DATA EXTRACTS:
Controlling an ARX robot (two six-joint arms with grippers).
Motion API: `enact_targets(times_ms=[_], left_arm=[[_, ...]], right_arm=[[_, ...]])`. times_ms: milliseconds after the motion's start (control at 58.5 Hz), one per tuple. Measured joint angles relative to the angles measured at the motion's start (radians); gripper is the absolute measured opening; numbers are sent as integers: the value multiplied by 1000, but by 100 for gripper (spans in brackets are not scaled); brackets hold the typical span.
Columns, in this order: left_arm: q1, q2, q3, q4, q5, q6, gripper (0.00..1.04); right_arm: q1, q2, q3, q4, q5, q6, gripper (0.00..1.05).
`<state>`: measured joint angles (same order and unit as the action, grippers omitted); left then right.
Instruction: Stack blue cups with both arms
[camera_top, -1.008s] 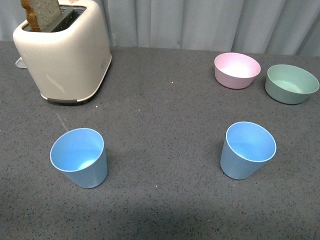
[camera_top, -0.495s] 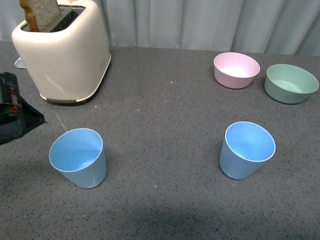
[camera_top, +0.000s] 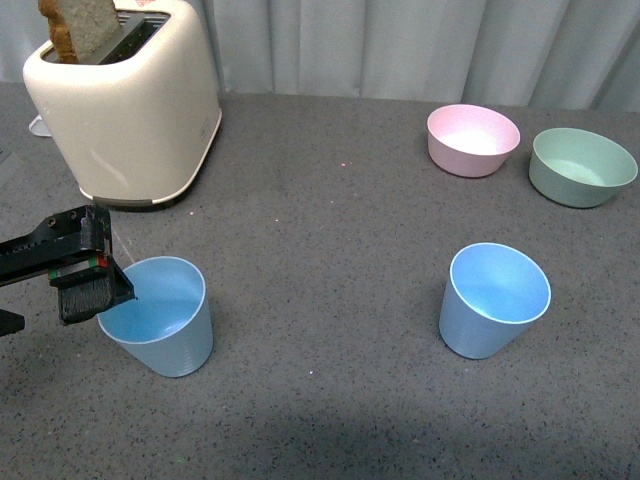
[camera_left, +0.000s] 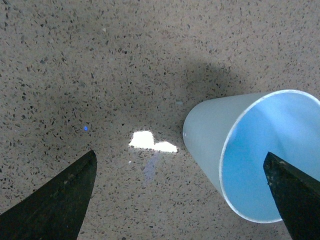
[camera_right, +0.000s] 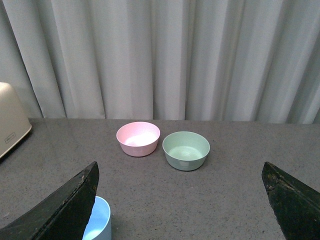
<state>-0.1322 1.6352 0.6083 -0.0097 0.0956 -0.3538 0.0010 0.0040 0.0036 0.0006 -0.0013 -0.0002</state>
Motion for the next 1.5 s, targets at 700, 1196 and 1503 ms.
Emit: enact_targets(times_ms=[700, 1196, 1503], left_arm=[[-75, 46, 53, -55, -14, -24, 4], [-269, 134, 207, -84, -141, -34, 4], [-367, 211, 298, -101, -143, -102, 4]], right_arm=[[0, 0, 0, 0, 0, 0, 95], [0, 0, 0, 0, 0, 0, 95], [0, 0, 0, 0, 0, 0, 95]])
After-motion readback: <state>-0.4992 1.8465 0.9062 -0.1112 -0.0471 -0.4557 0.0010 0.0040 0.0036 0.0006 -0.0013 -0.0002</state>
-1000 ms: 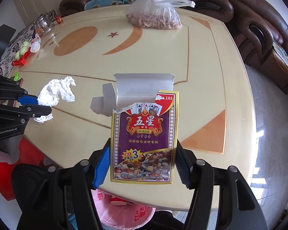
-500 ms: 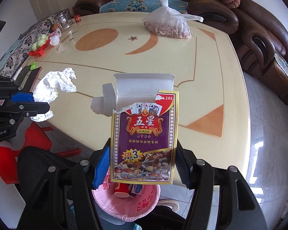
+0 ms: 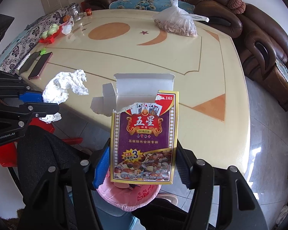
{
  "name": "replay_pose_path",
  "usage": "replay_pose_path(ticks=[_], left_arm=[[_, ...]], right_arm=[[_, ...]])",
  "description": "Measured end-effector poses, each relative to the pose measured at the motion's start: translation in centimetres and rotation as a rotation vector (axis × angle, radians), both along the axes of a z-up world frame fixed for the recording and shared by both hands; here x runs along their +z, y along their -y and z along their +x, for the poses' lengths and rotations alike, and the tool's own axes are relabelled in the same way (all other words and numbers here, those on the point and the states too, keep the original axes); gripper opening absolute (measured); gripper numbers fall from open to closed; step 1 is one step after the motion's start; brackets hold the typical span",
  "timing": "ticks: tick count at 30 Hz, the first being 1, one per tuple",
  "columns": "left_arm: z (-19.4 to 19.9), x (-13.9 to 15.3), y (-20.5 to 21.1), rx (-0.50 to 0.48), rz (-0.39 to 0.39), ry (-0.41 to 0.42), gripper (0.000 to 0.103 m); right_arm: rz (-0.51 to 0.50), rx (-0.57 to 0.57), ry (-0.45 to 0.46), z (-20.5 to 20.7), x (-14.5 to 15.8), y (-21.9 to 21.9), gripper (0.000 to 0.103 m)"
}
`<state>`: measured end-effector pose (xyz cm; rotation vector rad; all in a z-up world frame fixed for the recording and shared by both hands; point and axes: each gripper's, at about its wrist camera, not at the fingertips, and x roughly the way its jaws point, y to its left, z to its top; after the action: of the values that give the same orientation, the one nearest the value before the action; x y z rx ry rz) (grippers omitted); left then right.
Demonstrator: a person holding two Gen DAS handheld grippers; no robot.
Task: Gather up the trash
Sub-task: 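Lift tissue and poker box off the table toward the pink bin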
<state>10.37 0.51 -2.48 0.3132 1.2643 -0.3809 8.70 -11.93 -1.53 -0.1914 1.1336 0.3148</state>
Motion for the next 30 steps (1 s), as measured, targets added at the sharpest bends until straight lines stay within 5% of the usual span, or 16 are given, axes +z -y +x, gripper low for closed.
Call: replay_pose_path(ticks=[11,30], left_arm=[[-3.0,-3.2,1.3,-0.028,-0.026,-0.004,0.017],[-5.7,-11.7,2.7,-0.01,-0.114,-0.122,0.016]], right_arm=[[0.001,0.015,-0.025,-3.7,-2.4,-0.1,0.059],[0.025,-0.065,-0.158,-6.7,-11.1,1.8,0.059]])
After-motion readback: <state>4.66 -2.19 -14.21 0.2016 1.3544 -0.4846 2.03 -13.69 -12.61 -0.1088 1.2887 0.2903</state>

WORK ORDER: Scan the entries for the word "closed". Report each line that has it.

ANSWER TO THIS PROBLEM:
  "description": "Measured end-effector poses, each relative to the pose measured at the motion's start: translation in centimetres and rotation as a rotation vector (axis × angle, radians), both along the axes of a z-up world frame fixed for the recording and shared by both hands; here x runs along their +z, y along their -y and z along their +x, for the poses' lengths and rotations alike, and the tool's own axes are relabelled in the same way (all other words and numbers here, those on the point and the states too, keep the original axes); gripper opening absolute (measured); gripper numbers fall from open to closed; step 1 is one step after the motion's start; brackets hold the typical span",
Motion for the next 30 steps (1 s), as measured, targets added at the sharpest bends until straight lines stay within 5% of the usual span, or 16 are given, axes +z -y +x, gripper low for closed.

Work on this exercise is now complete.